First Tungstoantimonate-Based Transition-Metal–Lanthanide Heterometallic Hybrids Functionalized by Amino Acid Ligands

By the routine aqueous solution method, a series of transition-metal–lanthanide heterometallic tungstoantimonates [Ln­(H2O)8]2­[Fe4(H2O)8(thr)2]­[B-β-SbW9O33]2·22H2O [Ln = PrIII (1), NdIII (2), SmIII (3), EuIII (4), GdIII (5), DyIII (6), LuIII (7), thr = threonine] were prepared and structurally characterized by multiple testing techniques.
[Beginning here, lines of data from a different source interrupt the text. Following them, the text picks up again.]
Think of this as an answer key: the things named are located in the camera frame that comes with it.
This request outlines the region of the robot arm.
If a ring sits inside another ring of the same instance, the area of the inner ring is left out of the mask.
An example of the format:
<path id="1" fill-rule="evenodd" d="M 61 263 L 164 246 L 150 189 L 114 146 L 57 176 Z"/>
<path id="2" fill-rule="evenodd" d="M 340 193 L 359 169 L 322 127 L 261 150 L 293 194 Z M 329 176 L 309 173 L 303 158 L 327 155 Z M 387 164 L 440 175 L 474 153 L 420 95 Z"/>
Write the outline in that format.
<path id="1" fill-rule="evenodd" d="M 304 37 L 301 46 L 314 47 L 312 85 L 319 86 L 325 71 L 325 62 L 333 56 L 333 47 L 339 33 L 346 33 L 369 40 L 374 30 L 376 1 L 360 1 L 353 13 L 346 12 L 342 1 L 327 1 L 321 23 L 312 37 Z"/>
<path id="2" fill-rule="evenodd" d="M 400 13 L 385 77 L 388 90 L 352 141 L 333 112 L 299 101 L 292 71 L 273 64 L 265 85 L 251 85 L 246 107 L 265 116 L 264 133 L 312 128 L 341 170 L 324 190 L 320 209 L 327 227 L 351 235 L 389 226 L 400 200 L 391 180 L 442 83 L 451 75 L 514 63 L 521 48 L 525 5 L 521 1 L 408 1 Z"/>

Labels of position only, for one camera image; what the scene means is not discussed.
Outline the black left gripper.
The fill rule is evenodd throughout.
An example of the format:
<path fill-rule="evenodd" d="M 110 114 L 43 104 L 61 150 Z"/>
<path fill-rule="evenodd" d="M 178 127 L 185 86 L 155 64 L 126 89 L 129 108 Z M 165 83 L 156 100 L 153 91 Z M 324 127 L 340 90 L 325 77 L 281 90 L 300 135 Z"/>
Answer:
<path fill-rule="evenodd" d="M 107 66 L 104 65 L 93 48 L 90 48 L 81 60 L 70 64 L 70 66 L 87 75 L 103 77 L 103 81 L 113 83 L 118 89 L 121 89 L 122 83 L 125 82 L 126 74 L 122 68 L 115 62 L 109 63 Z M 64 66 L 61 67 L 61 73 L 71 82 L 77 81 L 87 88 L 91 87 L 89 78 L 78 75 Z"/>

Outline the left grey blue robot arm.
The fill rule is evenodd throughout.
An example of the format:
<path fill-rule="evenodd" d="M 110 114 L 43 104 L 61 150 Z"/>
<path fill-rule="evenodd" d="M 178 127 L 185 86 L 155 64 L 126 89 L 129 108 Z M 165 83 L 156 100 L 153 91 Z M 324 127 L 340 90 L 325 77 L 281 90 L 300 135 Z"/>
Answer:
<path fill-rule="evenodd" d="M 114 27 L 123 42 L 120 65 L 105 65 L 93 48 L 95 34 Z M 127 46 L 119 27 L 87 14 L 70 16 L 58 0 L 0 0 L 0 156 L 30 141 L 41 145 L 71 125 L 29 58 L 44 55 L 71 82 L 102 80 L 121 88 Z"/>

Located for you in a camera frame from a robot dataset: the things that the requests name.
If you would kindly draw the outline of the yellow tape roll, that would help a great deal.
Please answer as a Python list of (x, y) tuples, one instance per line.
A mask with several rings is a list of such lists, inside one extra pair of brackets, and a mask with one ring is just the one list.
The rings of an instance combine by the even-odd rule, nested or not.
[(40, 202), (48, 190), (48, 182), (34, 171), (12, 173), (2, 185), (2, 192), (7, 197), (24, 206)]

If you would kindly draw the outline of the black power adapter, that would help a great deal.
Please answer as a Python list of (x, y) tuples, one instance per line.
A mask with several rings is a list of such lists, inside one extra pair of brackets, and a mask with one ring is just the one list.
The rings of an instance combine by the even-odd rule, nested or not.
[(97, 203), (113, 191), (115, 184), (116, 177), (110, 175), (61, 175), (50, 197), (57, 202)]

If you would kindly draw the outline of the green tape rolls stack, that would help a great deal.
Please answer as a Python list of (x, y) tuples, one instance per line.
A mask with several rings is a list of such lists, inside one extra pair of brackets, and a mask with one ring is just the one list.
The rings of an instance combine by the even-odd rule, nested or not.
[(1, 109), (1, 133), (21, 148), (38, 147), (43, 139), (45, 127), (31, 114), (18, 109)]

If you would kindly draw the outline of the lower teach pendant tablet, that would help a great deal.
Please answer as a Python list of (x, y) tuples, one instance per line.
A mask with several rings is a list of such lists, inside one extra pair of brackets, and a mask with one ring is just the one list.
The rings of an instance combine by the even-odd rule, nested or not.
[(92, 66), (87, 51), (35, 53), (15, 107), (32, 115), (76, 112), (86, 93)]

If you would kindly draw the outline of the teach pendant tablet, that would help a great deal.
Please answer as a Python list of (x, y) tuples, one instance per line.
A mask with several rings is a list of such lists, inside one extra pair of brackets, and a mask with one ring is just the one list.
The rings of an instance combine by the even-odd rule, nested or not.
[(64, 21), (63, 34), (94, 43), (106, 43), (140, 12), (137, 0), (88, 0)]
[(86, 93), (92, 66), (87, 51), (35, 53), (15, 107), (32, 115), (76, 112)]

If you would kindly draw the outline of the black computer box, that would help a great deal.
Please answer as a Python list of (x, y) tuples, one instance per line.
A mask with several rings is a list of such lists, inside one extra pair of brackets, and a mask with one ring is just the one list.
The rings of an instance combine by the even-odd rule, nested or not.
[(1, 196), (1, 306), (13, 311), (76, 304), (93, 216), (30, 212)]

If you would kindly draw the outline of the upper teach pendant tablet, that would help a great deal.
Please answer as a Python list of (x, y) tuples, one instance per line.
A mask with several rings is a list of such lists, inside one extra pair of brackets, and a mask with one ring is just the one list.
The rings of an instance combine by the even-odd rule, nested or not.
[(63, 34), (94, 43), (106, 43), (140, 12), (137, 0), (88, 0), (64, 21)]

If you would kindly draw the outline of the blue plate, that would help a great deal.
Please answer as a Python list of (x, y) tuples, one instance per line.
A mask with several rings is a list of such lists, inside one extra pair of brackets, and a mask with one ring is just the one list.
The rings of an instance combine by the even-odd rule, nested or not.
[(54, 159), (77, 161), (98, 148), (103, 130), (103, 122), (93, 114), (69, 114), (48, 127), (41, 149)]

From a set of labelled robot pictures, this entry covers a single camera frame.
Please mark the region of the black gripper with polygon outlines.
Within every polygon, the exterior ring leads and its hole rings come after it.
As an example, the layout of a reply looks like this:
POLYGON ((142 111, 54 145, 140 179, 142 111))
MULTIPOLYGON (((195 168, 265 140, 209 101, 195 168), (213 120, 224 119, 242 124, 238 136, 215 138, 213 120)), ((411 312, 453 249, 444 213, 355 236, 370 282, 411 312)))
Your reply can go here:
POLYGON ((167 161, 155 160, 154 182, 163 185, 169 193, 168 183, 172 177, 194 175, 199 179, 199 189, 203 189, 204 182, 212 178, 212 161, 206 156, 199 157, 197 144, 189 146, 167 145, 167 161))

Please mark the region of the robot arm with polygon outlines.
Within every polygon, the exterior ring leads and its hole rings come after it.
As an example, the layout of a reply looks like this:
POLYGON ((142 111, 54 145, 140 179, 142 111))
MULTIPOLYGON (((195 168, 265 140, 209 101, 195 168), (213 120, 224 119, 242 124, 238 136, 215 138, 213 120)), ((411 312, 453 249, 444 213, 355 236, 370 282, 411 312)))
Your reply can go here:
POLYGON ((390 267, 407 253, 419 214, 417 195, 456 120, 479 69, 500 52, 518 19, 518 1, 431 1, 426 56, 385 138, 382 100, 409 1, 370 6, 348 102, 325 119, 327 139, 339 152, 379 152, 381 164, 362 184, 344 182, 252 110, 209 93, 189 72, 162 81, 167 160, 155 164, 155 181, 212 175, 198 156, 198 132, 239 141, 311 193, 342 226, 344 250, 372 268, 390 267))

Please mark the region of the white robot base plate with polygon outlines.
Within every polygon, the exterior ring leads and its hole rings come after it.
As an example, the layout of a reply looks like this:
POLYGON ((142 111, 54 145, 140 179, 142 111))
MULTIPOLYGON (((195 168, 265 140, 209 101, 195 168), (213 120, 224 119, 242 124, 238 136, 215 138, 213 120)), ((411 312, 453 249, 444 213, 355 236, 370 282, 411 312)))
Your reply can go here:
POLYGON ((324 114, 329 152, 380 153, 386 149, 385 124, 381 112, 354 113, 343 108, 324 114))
The common structural characteristic of 1–7 is that they are isomorphous and all consist of a [Fe4(H2O)8(thr)2­(B-β-SbW9O33)2]6– subunit with two supporting [Ln­(H2O)8]3+ cations on both sides. It should be pointed out that two thr ligands in the [Fe4(H2O)8(thr)2­(B-β-SbW9O33)2]6– subunit substitute for two water ligands in the classical [Fe4(H2O)10­(B-β-SbW9O33)2]6– polyoxoanion. As far as we know, 1–7 represents the first organic–inorganic tungstoantimonate hybrids consisting of transition metal and lanthanide cations and amino acid components. The fluorescence behavior of 4 has been measured and manifests the remarkable fluorescence feature resulting from the emission signature of EuIII cations. Furthermore, the solid-state electrochemistry and electrocatalytic performances of 1 have been measured in 0.5 mol L–1 Na2SO4+H2SO4 aqueous solution, and the results show that 1 illustrates comparatively apparent catalytic activities toward the BrO3– and H2O2 reduction. The magnetic properties of 3 and 6 have been studied.